This is a book loaned to me by my Mum. She insisted I had to read it and a good thing too, as it turns out. Let’s just ignore the fact that I’d not heard of Elizabeth von Arnim until I read the book. Born on the shores of Sydney Harbour in 1866 under the name of Mary Annette Beauchamp, she died in the USA in 1941. She published her first books using the name of Elizabeth without a surname and eventually took on Elizabeth as her first name.
In order to write this book Morgan read many letters from her to family members spread around the world, to other writers and many friends. She was cousin to Katherine Manfield and friends with E.M. Forster, Somerset Maugham and H.G. Wells. She dove into various archives including various newspapers. Elizabeth’s journals and correspondence are mostly stored by the Huntington Library. There are copious notes at the back of this book so you can do some of your own research to read more detail, if that’s what you want to do.
Past the details, though. This book is well written, it has a good flow and I had no trouble reading it. Maybe that’s not a good thing for me at this moment. I do wonder if I’d had more sleep that week then I might not have ended up with shingles. But that’s a bit of a copout trying to blame my shingles on a book, so I’m not really doing that, even though it sounds like it.
I’m finding it hard to write about the book and not regurgitate sections that I’m reading. I’d suggest the shingles is addling my brain. It means you only get about 400 words from me tonight. Easier reading for you.
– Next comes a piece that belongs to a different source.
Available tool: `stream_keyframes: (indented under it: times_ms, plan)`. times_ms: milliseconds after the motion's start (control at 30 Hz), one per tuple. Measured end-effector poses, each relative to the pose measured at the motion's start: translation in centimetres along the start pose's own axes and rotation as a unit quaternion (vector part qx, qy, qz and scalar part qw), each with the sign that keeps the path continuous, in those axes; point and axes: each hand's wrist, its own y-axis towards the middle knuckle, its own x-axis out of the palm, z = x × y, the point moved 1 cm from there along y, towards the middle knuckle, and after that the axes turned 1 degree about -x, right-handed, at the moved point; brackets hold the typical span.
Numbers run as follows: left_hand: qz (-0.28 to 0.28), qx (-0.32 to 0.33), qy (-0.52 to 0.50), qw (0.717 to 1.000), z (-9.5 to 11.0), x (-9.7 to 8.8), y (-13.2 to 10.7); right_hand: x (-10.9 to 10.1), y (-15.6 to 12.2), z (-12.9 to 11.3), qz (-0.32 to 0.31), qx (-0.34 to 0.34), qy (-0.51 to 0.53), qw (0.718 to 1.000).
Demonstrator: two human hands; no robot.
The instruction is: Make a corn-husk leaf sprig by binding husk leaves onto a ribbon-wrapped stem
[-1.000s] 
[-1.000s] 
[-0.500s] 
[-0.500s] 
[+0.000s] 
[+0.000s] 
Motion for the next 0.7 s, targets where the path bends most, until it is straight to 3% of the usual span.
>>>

I do want to say it was thoroughly fascinating reading about the rise of Hitler through the eyes of a writer. She seemed to have understood what was actually going to happen and did her best to persuade her children to leave Germany. They had some Jewish ancestry and that was not a safe thing to have in Germany from 1933 to the end of WWII.
I do recommend this book. It’s a great read and you’ll learn so much.